### EXERCISE AIM
Whenever a line in the records below holds the string "plate", copy it out.

[Stored items from a collection]
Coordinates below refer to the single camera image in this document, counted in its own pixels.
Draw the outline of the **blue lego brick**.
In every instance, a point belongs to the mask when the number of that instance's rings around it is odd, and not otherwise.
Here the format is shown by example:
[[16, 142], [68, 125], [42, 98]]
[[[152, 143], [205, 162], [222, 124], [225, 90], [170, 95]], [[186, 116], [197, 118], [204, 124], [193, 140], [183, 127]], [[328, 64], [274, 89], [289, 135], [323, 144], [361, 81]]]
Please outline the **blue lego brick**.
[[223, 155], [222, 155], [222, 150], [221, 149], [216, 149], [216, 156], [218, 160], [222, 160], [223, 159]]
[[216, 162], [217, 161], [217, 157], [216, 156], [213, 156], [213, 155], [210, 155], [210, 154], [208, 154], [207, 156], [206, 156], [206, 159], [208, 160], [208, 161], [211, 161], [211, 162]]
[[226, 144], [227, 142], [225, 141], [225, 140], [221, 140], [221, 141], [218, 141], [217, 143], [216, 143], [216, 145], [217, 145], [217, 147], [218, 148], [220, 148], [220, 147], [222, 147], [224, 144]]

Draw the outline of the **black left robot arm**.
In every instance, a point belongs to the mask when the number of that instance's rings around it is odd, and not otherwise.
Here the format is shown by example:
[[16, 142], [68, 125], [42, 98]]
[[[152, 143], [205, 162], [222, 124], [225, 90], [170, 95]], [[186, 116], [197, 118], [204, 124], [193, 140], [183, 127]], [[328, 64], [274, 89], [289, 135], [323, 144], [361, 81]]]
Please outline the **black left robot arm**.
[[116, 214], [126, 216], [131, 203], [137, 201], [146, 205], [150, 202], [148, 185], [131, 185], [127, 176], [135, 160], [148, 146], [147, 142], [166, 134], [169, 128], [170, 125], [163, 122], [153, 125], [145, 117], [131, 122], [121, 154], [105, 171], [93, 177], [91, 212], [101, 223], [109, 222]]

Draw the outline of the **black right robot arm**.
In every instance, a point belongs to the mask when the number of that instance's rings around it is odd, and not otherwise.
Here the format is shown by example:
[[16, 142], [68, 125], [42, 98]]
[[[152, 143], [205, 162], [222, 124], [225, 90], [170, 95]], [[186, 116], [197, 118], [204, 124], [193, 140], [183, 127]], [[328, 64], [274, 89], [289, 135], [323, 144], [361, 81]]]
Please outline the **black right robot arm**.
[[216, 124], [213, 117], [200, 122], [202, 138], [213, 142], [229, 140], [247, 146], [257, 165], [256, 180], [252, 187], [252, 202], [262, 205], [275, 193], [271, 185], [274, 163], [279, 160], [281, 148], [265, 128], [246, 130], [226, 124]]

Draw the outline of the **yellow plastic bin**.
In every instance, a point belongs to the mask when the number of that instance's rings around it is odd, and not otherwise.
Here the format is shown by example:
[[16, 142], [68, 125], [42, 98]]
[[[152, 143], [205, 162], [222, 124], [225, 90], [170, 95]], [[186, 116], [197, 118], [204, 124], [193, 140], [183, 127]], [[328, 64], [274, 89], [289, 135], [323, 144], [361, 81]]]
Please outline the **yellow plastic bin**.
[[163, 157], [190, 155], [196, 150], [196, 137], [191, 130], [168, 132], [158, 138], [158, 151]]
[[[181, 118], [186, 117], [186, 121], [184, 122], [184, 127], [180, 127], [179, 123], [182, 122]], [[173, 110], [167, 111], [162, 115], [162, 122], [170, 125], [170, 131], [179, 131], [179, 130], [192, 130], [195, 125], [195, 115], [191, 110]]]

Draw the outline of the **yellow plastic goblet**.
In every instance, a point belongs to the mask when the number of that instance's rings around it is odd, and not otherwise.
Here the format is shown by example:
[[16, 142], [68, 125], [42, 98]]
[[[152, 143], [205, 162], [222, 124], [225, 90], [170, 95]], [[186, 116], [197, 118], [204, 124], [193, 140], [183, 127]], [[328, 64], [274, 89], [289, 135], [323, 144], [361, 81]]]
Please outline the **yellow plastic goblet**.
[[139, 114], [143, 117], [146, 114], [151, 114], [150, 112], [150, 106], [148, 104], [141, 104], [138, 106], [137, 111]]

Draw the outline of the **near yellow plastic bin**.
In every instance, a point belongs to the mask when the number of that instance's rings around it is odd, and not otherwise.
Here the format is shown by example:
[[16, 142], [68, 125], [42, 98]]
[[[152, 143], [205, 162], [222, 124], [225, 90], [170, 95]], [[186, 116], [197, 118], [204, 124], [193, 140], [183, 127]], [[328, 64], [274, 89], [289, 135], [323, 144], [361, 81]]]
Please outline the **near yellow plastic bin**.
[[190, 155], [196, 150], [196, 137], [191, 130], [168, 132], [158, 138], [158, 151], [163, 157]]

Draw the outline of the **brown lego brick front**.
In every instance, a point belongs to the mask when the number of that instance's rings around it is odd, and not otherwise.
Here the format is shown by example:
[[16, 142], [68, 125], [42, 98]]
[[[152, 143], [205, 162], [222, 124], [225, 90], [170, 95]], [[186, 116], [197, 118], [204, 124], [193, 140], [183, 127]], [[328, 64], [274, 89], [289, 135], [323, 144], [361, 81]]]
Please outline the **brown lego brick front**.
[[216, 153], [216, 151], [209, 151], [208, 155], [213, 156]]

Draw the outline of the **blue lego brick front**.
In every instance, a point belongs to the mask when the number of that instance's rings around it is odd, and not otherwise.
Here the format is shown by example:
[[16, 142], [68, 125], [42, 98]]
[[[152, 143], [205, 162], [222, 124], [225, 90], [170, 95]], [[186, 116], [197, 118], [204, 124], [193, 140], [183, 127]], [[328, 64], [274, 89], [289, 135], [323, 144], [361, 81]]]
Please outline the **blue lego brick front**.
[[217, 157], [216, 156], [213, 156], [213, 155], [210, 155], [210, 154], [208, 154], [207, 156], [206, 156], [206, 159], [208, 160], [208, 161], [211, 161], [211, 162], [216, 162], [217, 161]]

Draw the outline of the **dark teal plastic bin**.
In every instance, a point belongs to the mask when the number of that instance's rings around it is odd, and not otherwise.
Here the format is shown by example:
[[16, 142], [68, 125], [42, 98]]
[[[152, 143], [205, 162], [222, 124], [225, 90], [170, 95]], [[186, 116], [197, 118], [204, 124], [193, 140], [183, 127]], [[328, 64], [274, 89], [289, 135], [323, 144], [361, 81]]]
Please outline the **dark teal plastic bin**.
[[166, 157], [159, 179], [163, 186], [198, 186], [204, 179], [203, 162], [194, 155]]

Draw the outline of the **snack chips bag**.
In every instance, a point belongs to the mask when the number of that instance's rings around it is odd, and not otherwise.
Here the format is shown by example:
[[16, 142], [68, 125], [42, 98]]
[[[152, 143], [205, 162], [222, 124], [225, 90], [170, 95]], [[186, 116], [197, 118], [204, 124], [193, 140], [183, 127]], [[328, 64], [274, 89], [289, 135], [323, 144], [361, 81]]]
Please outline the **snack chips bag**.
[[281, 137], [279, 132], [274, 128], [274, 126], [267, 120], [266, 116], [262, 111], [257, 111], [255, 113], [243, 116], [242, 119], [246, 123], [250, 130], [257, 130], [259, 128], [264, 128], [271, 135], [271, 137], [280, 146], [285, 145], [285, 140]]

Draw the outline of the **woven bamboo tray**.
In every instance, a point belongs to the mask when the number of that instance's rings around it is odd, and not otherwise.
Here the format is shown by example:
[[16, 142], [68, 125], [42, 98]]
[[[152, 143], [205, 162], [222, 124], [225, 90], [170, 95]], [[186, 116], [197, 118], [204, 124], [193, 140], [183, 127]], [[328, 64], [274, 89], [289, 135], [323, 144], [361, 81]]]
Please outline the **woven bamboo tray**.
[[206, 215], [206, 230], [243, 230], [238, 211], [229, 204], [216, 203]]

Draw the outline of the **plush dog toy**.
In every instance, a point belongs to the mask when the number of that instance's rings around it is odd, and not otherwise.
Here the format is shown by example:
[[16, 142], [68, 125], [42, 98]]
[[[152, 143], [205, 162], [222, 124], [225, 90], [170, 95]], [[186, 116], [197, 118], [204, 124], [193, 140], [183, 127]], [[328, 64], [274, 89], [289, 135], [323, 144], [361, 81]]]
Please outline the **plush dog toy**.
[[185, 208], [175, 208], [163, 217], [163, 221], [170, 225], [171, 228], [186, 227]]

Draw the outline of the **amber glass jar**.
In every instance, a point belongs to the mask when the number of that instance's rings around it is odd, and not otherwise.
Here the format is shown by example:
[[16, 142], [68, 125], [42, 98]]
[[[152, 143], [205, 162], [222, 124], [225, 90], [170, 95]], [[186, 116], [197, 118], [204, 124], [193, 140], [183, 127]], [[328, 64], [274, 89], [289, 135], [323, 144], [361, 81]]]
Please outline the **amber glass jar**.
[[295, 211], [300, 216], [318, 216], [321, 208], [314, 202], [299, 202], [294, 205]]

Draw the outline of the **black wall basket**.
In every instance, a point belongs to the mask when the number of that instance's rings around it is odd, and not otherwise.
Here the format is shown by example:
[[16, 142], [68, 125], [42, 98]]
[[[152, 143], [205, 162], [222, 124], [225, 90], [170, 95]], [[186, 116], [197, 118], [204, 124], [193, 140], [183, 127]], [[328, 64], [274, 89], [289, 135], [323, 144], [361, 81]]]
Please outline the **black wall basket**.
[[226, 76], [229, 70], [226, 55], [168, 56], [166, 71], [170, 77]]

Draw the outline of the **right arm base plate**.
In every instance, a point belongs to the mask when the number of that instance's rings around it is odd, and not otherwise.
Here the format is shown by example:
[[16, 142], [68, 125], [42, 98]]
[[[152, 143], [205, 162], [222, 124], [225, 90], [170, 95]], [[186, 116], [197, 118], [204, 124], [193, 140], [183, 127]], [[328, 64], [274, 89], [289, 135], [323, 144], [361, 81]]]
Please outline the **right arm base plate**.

### ANSWER SPACE
Draw the outline of the **right arm base plate**.
Please outline the **right arm base plate**.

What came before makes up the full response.